La bambola si preparò a balzare, digrignò i denti, alzò il coltello…
…e lo lasciò
cadere.
«No, non lo posso
fare!» sbottò, con voce incredibilmente profonda.
Carlo riaprì gli
occhi, intontito dalla paura.
«Cosa?»
La bambola, dopo
aver calciato via il coltello contro il muro, si sedette a gambe incrociate e
lo fissò con aria annoiata.
«Non lo posso fare,
ho detto. Mi fai troppa pena.»
Carlo tossì,
soffocato dal proprio muco.
«F-fai davvero? Non
è uno s-scherzo?»
«Macché scherzo e
scherzo. Dico sul serio. Che gusto c’è ad ammazzare una persona come te? Dio,
mi si spezza il cuore. E io non ce l’ho un cuore, bello, pensa quanto mi fai
pena. Se infierissi su di te non sarei malvagia. Sarei solamente una merda.»
Carlo si mise a
sedere, incredulo.
«I-io t-ti
ringrazio potentissima bambola…»
«Oh, ma fammi il
piacere. Odio i lecchini! Vuoi farmi cambiare idea?»
«N-no ci
m-mancherebbe.»
«Bravo. Ora levati
di mezzo. Anzi, no. Adesso mi darai una mano, capito?»
«Oh, n-no. C-cosa
devo fare?»
«Piantala di
piagnucolare. Il fatto è che, con questa storia della crisi, uccidere non ha
più gusto. Mi fate tutti tristezza…»
«E io c-che ci
dovrei fare?» biascicò Carlo, torcendosi le mani. Lady Lavanda gli sventolò il
coltello all’altezza delle palle.
«Fatti venire
un’idea o avrai ben altro per cui piangere.»
E Carlo se la fece
venire.
Salvo Dinari,
ministro dell’economia, era stato indagato per concussione, abuso d’ufficio e
corruzione. Benché colpevole non era mai stato condannato, complice un sistema
giudiziario che faceva acqua da tutte le parti e un giro molto astuto di
mazzette, fatte recapitare fra le mani di chi contava. All’apice del suo
potere, Salvo Dinari non poteva essere più felice e potente di così.
Quella mattina uscì
da palazzo Chigi con un sorriso sornione. Era riuscito, grazie ad un manipolo
di fedeli al Parlamento, a far votare una legge ad personam, che gli avrebbe
concesso di continuare a gestire alcuni suoi “affarucci”, mantenendo la sua
fedina penale immacolata. Il tutto, ovviamente, con il sotterraneo scopo di racimolare
una “discreta sommetta” nel conto segreto che aveva aperto in Svizzera.
Era una bella
giornata di sole, una di quelle giornate da segnare sul calendario. Appena mise
piede fuori dall’androne del palazzo, Salvo venne raggiunto da uno stuolo di
paparazzi esagitati. Come di consueto iniziò a sorridere e a salutare con
magnanimità, consapevole che la sua immagine, sparata nelle case di tutti gli
italiani, avrebbe fatto evaporare qualsiasi dubbio sulla sua colpevolezza.
«Ministro Dinari,
come commenta le ultime dichiarazioni…»
«Ministro, cosa ne
pensa del comma 33?»
«Ministro, è
convinto che un intervento in Libia sia auspicabile…»
«Ministro, compri
questa bambola, è per una buona causa!»
Che cosa?

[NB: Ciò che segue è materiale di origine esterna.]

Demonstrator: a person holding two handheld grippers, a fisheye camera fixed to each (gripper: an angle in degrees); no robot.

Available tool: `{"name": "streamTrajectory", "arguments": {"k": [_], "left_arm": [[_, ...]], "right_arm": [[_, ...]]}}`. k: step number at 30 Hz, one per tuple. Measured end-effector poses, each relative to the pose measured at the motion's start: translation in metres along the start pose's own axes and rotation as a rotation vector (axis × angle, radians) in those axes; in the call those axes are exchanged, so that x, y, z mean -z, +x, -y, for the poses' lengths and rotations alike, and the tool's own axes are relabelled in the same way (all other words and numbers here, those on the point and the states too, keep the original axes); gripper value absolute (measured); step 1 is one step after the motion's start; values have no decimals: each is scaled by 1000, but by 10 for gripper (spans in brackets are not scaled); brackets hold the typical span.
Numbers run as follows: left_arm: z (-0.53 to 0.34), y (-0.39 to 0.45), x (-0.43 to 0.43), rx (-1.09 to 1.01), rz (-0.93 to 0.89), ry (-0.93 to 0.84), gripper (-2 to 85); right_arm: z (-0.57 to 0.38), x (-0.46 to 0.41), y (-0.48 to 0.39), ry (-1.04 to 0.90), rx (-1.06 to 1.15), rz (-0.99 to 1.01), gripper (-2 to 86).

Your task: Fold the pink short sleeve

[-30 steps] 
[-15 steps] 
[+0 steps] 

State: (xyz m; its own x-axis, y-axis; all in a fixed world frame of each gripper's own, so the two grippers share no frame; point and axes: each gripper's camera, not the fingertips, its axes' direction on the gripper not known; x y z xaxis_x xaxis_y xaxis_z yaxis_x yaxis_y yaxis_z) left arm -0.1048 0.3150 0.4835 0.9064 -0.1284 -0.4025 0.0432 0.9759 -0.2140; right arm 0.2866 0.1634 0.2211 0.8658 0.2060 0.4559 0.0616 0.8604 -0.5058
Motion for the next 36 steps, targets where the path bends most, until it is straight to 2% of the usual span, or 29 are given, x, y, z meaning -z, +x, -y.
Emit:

Salvo si
girò con sguardo interrogativo.
«Come dice, scusi?»
A parlare era stato
un uomo, un gretto rappresentante della defunta classe media italiana. Camicia
di seconda mano, pantaloni non più di moda da almeno tre anni, orologio made in
china al polso. Salvo si sforzò di sorridere, anche se avrebbe voluto scappare
a gambe levate. Che immagine miserevole!
«Una bambola,
diceva?»
Mr. Miseria annuì,
sventolandogli sotto il naso una pupattola decisamente kitsch, con un vestitino
viola di organza e merletti. Sul suo visino era dipinto un sorriso enigmatico.
«Acquisti Lady
Lavanda per una buona causa! – ripeté l’ometto – Aiuterà molte persone povere.»
I paparazzi
continuavano a scattare foto. Questa sì che era una buona pubblicità, pensò
Salvo: avrebbe di certo elevato la sua immagine alle stelle. Si frugò nei
pantaloni D&G, armeggiò col portafogli Gucci e allungò a Mr. Miseria un
verdone.
«Che Dio la
benedica.» borbottò poco convinto l’uomo, schiaffandogli la bambola fra le
braccia. In un attimo era sparito fra la folla. Salvo Dinari sorrise umilmente
ai fotografi, alzando il suo caritatevole acquisto a mo’ di trofeo, dopodiché
si allontanò dalla piazza e salì sull’auto blu.
«Dove la porto,
ministro?» domandò ossequiosamente l’autista.
«Portami a Villa
Fiumani – ordinò secco l’altro – C’è il pranzo per il compleanno di Sebastiano
Breghioli Castoldi, il multimilionario. Ci sarà tutta la crème della società:
politici, imprenditori, stilisti…»
Un movimento
impercettibile catturò la sua attenzione e lo fece voltare verso la bambola,
che aveva sistemato sul sedile di mezzo. Era la sua immaginazione o il sorriso
di porcellana di Lady Lavanda si era fatto ancora più largo?